Not all tables need to be partitioned. If a table is small and updated infrequently, it can be replicated. Copies of a replicated table are stored on every server. This means that the tables can only be updated with a multi-partition procedure (which is why you shouldn't replicate write-intensive tables). However, replicated tables can be read from any single-partitioned procedure since there is a copy available to every partition.

HELLOWORLD is an ideal candidate for replication, so we will replicate it in this iteration of the Hello World application.

USERACCOUNT, on the other hand, is write-intensive. The table is updated every time a user signs in and the record count increases as new users register with the system. Therefore, it is important that we partition this table.

2.3.1. Defining the Partitioning Column

The partitioning column needs to support the key access methods for the table. In the case of registered users, the table is accessed via the user's unique ID, their email address, when the user signs in. So we will define the EMAIL column as the partitioning column for the table.

The choice of partitioning column is defined in the database schema. If a table is not listed as being partitioned, it becomes a replicated table by default. So for the updated Hello World example, you can remove the PARTITION TABLE statement for the HELLOWORLD table and add one for USERACCOUNT. The updated schema contains the following PARTITION TABLE statement:

PARTITION TABLE USERACCOUNT ON COLUMN EMAIL;

2.3.2. Creating the Stored Procedures

For the sake of demonstration, we only need three stored procedures for our rewrite of Hello World:

  • Insert Language — Loads the HELLOWORLD table, just as in the original Hello World tutorial.

  • Register User — Creates a new USERACCOUNT record.

  • Sign In — Performs the bulk of the work, looking up the user, recording their sign in, and looking up the correct word for saying hello.

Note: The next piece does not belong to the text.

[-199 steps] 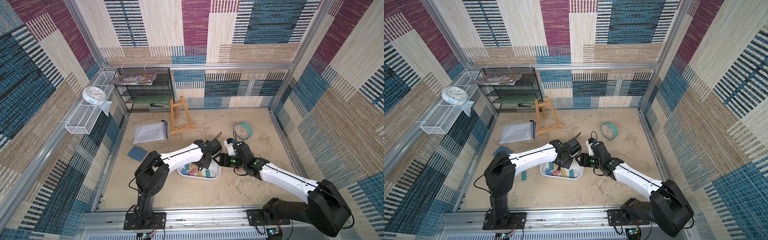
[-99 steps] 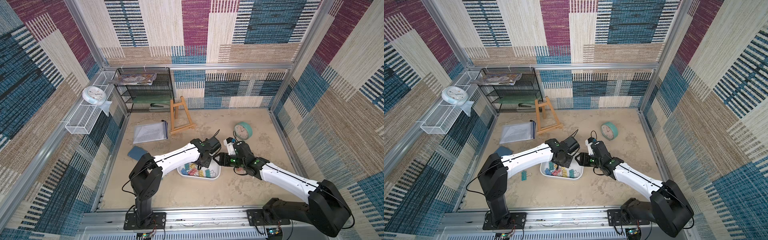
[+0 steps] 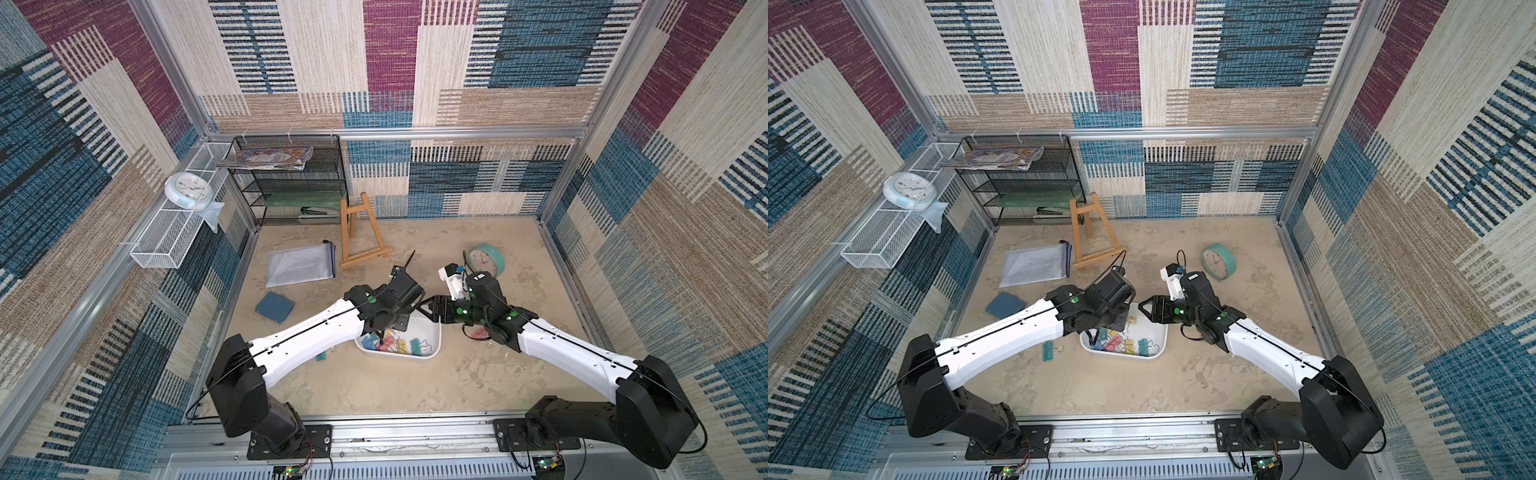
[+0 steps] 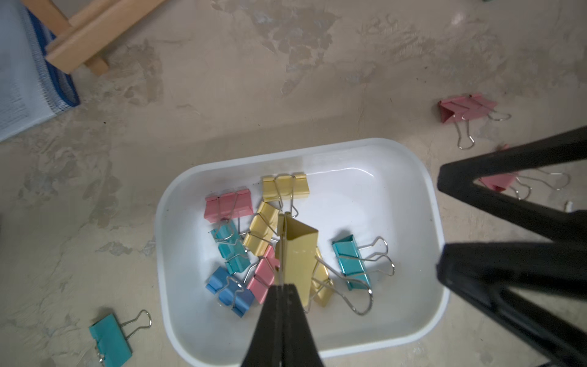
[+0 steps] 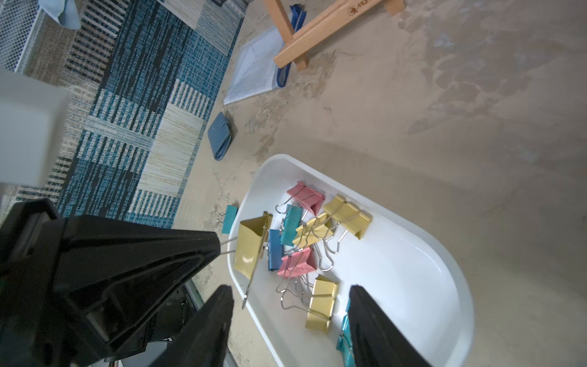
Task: Take out the binder clips from the storage box
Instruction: Place the binder clip at the center of the board.
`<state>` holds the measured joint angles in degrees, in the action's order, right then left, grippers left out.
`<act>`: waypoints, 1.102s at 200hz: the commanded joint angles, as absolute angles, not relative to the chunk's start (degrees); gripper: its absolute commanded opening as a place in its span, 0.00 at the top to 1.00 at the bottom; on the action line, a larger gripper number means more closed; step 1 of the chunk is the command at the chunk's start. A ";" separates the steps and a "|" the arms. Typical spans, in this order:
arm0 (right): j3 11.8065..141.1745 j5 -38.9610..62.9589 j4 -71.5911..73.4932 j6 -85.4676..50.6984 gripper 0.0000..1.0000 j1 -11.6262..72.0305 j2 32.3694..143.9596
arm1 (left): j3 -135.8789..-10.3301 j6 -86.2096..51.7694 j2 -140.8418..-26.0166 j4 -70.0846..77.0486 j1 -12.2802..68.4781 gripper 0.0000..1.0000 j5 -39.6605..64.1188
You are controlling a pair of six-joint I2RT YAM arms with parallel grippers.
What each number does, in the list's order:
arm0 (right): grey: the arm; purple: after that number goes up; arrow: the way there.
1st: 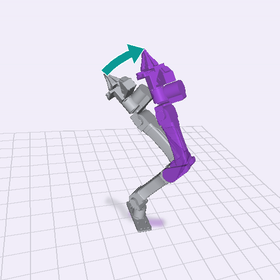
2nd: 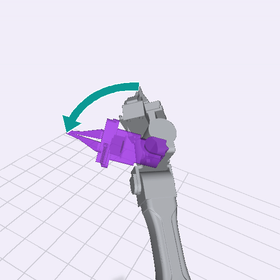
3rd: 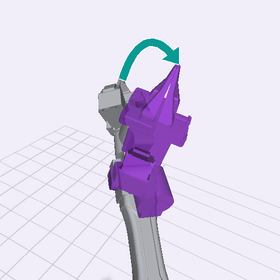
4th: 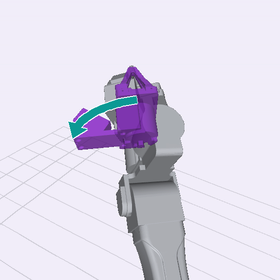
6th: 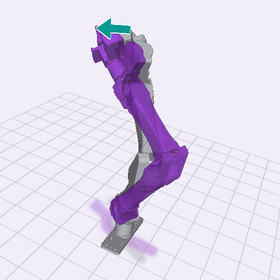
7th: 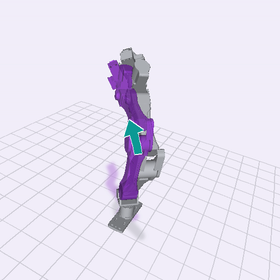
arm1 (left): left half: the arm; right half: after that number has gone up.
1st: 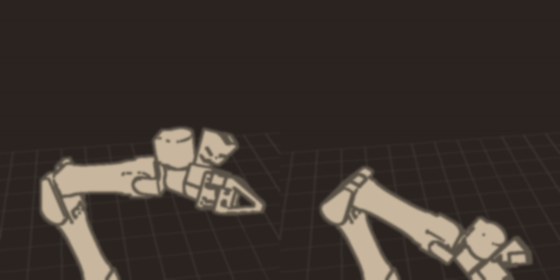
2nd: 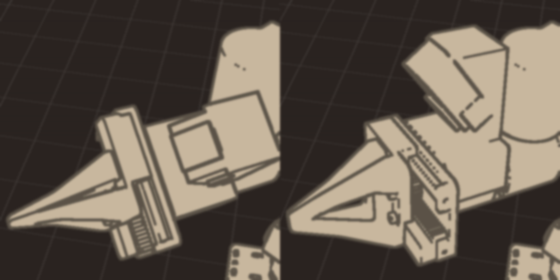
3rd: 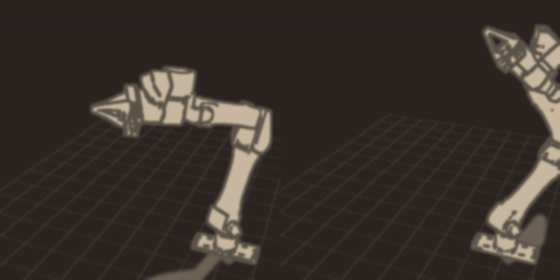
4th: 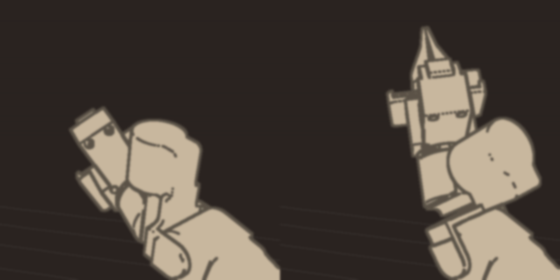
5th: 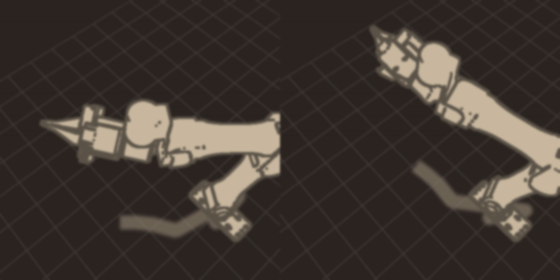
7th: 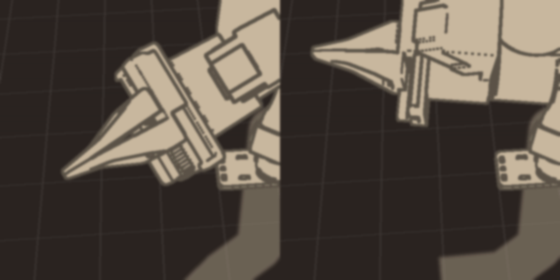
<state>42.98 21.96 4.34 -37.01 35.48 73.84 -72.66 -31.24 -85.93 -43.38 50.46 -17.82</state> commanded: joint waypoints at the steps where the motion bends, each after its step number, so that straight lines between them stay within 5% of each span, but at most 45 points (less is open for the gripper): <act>1: 45.14 25.30 7.03 -36.17 0.38 36.32 75.80 | -69.77 -34.09 -81.48 -41.31 49.95 1.00 -25.55; 92: 56.43 26.31 6.25 -34.14 0.39 41.94 86.98 | -55.27 -40.69 -67.50 -43.60 35.96 1.00 -27.21; 220: 62.55 26.18 4.52 -34.39 0.40 45.82 96.95 | -57.35 -38.72 -89.87 -42.45 23.89 1.00 -22.11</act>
<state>63.26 27.18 4.38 -33.87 45.71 97.06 -56.49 -39.59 -87.00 -42.11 24.14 -22.98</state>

2.3.2.1. Loading the Replicated Table

To load the HELLOWORLD table, we can reuse the Insert stored procedure from our original Hello World example. The only change we need to make is, because HELLOWORLD is now a replicated table, remove the PARTITION ON clause from the CREATE PROCEDURE statement that defines the Insert procedure in the schema DDL.

2.3.2.2. Registering New Users

To add a new user to the system, the RegisterUser stored procedure needs to add the user's name, language, and their email address as the unique identifier for the USERACCOUNT table.

Creating a new record can be done with a single INSERT statement. In this way, the RegisterUser procedure is very similar to the Insert procedure for the HELLOWORLD table. The RegisterUser procedure looks like this:

CREATE PROCEDURE RegisterUser
    AS INSERT INTO USERACCOUNT 
      (Email, Firstname, Lastname, Dialect)
      VALUES (?,?,?,?);

The difference is that RegisterUser can and should be single-partitioned so it does not unnecessarily tie up multiple partitions. Since the table is partitioned on the EMAIL column, the CREATE PROCEDURE statement should include a PARTITION ON clause like so:

CREATE PROCEDURE RegisterUser
    PARTITION ON TABLE Useraccount COLUMN Email
    AS INSERT INTO USERACCOUNT 
      (Email, Firstname, Lastname, Dialect)
      VALUES (?,?,?,?);

2.3.2.3. Signing In

Finally, we need a procedure to sign in the user and retrieve the word for "hello" in their native language. The key goal for this procedure, since it will be invoked more frequently than any other, is to be performant. To ensure the highest throughput, the procedure needs to be single-partitioned.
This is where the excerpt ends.